» **Data for this exercise**:
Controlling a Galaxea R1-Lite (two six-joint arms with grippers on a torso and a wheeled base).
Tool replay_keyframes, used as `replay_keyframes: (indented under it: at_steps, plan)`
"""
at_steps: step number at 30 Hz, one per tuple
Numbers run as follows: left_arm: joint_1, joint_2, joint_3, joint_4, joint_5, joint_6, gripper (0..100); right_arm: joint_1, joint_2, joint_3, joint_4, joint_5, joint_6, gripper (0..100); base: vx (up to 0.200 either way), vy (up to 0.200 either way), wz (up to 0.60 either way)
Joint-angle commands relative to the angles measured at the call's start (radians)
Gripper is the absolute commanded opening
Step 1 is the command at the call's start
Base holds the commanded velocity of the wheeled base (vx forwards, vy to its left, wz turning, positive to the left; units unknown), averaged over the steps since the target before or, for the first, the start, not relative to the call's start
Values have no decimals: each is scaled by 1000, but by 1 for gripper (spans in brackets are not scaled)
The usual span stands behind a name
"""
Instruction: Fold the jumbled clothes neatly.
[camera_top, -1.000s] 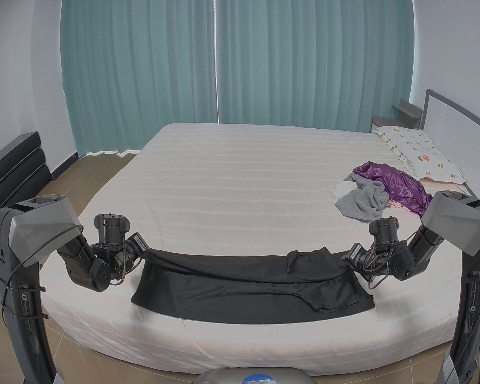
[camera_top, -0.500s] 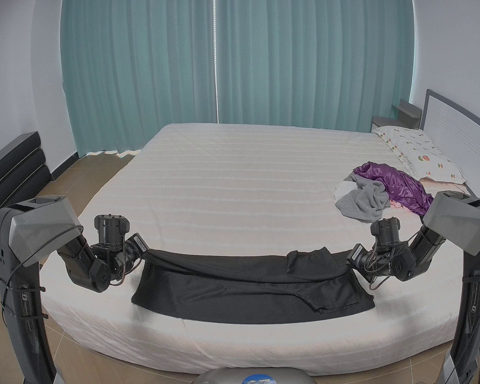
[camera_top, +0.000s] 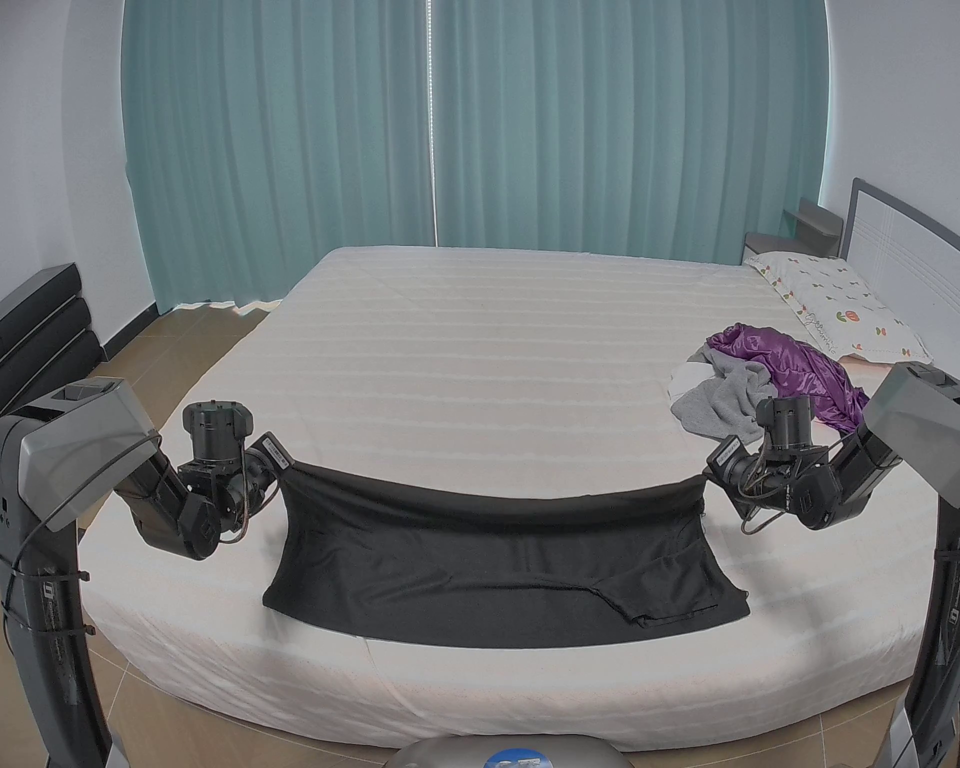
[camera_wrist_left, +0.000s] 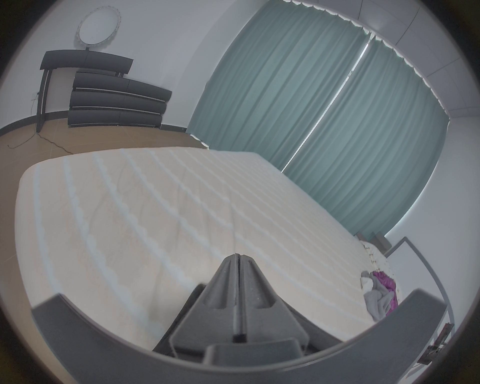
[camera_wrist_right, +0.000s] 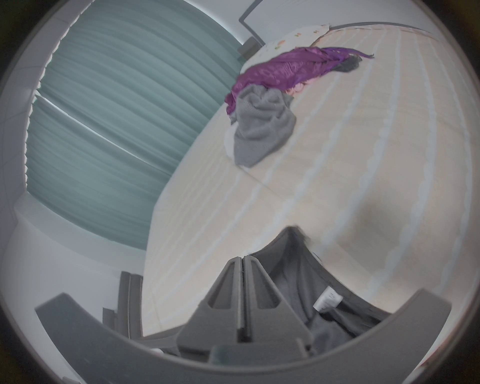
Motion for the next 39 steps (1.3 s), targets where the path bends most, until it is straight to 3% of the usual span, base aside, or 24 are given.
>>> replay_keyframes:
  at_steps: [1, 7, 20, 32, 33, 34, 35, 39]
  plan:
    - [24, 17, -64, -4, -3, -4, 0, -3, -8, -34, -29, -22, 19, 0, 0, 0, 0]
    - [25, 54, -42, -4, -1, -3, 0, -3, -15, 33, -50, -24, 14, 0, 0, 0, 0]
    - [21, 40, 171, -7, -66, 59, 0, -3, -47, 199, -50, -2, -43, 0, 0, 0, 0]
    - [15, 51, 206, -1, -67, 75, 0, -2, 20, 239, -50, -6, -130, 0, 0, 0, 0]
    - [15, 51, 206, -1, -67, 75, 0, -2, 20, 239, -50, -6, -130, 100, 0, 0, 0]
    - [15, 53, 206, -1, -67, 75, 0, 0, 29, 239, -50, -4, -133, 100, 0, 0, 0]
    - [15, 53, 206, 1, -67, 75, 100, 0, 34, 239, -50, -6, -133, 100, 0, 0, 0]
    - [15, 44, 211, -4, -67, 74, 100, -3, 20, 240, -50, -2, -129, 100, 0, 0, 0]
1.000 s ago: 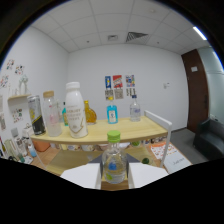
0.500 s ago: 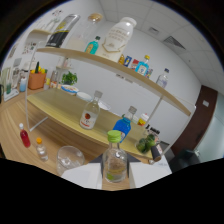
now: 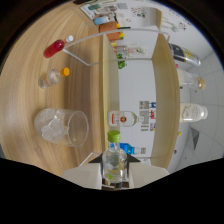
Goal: Make me a cup of Vodka Sunrise.
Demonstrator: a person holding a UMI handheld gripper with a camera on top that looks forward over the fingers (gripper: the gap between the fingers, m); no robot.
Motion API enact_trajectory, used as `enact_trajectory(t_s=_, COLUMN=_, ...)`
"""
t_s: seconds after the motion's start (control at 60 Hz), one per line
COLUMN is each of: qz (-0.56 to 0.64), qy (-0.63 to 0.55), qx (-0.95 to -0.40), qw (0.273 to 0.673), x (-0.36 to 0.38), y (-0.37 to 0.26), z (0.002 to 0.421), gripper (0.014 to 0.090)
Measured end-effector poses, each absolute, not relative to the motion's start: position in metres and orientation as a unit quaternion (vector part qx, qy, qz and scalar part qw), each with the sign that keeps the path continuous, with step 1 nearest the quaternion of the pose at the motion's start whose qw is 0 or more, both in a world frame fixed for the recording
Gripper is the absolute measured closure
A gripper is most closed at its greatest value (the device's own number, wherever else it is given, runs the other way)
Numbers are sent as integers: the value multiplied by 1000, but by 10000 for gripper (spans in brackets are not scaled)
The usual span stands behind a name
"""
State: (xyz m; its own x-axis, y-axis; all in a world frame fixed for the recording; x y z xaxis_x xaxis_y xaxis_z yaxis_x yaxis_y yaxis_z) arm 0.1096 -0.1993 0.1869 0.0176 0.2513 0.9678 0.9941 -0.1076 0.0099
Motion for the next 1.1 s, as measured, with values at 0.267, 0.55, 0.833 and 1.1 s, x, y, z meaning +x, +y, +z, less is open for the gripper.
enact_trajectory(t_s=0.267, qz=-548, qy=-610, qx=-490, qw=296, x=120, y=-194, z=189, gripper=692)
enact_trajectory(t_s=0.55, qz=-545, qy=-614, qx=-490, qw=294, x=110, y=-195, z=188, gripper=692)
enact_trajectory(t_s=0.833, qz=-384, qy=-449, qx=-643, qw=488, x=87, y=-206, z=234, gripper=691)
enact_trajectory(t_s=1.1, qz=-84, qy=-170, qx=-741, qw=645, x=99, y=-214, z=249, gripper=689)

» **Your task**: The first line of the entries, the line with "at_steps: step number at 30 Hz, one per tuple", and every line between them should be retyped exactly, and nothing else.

» **Expected answer**:
Controlling a Galaxea R1-Lite (two six-joint arms with grippers on a torso and a wheeled base).
Tool replay_keyframes, used as `replay_keyframes: (indented under it: at_steps, plan)`
"""
at_steps: step number at 30 Hz, one per tuple

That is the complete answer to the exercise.